Many parents love when school starts again, when family life flows with a sense of rhythm, ritual and structure (not to mention when they can enjoy more child-free alone time to exercise, work, run errands and connect with themselves).

In affluent, high performing communities, the return to school can signal a return to overwhelm for many students and parents wishing they could find a way to stay off the rat wheel race to nowhere that has come to define schooling and afterschool activities.

This year, let's try out new strategies for staying off the rat wheel to nowhere.

Here are the Top 7 Secrets to Happy School Years for Families!

1)Homework Is Done By Kids, Not Adults
This year, parents, let's refrain from doing homework with or for your child. Just stop doing this. Your child is smart and capable enough to figure out their own homework. Your child's hard work and efforts deserve to be noticed and seen by you. Your child needs opportunities to feel frustrated in order to grow and needs to communicate him/herself to his/her teachers on his/her own behalf in order to learn to advocate for him/herself. Let all of this go and trust your child's abilities. This will decrease your worry, anxiety and involvement levels and free up those energies for you to put into yourself, your life, your interests and needs. And your child will grow stronger and more capable!

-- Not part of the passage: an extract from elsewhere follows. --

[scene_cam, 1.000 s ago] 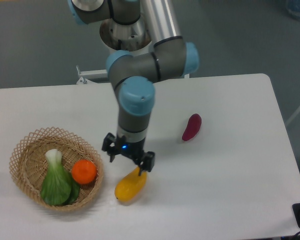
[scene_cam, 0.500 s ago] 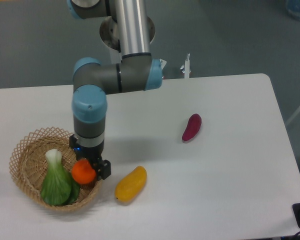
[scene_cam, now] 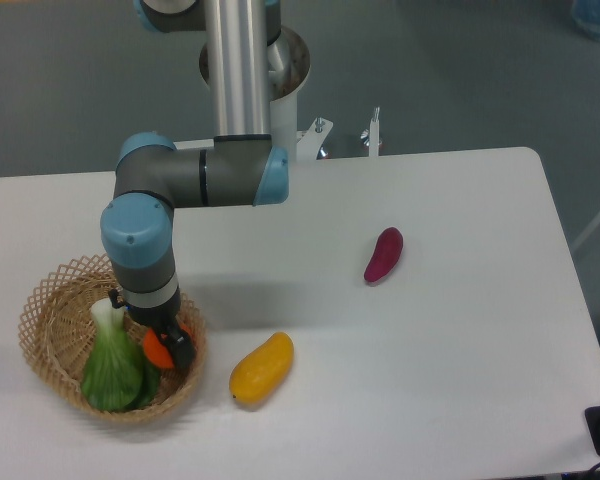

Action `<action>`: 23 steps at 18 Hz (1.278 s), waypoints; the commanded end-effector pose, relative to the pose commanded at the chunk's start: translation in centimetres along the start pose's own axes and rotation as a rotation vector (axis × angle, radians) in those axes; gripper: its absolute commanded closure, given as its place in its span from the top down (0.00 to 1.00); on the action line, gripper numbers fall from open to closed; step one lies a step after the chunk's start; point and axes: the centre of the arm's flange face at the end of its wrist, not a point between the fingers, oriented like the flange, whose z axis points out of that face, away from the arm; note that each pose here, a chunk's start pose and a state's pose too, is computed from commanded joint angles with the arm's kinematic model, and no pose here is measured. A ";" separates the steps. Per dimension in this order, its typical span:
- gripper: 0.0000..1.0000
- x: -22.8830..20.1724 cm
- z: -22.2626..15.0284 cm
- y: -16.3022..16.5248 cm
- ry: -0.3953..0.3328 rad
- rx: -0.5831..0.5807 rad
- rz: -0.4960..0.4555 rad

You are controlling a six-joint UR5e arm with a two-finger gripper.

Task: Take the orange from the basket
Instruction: 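Close the gripper around the orange in the basket, then lift the orange out of the basket and carry it away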

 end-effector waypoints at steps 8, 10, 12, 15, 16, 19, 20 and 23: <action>0.60 -0.1 -0.1 -0.2 -0.001 0.003 -0.018; 0.59 0.0 -0.4 -0.2 -0.002 0.007 -0.018; 0.60 -0.3 -1.0 -0.4 -0.008 0.018 -0.017; 0.60 -0.6 -2.8 -0.3 -0.014 0.052 -0.035; 0.60 -1.0 -3.3 0.0 -0.018 0.060 -0.060; 0.60 -3.2 -5.0 2.0 -0.044 0.074 -0.130; 0.61 -4.1 -5.8 2.9 -0.055 0.084 -0.149; 0.68 -7.0 -7.3 5.9 -0.078 0.096 -0.211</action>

2)Playdates are for Kids, Not Adults
Your child is getting to know people at school each day and is figuring out who can and won't be a friend. Let your child come home and tell you about a new friend and ask you to create a play date when he/she really feels a pull and interest towards a new friend. Stop orchestrating and planning your children's play dates based on who you want to be friends with and who you think your child needs to connect with. Let your child lead here, be patient, listen, and let your child ask for help and support in this domain of his/her life when he/she is ready. Use that freed up energy for yourself and your life! If your child has few or no play dates each week, that is ok. This leaves them more time for unstructured creativity and time in nature, playing, discovering and restoring themselves after long days at school.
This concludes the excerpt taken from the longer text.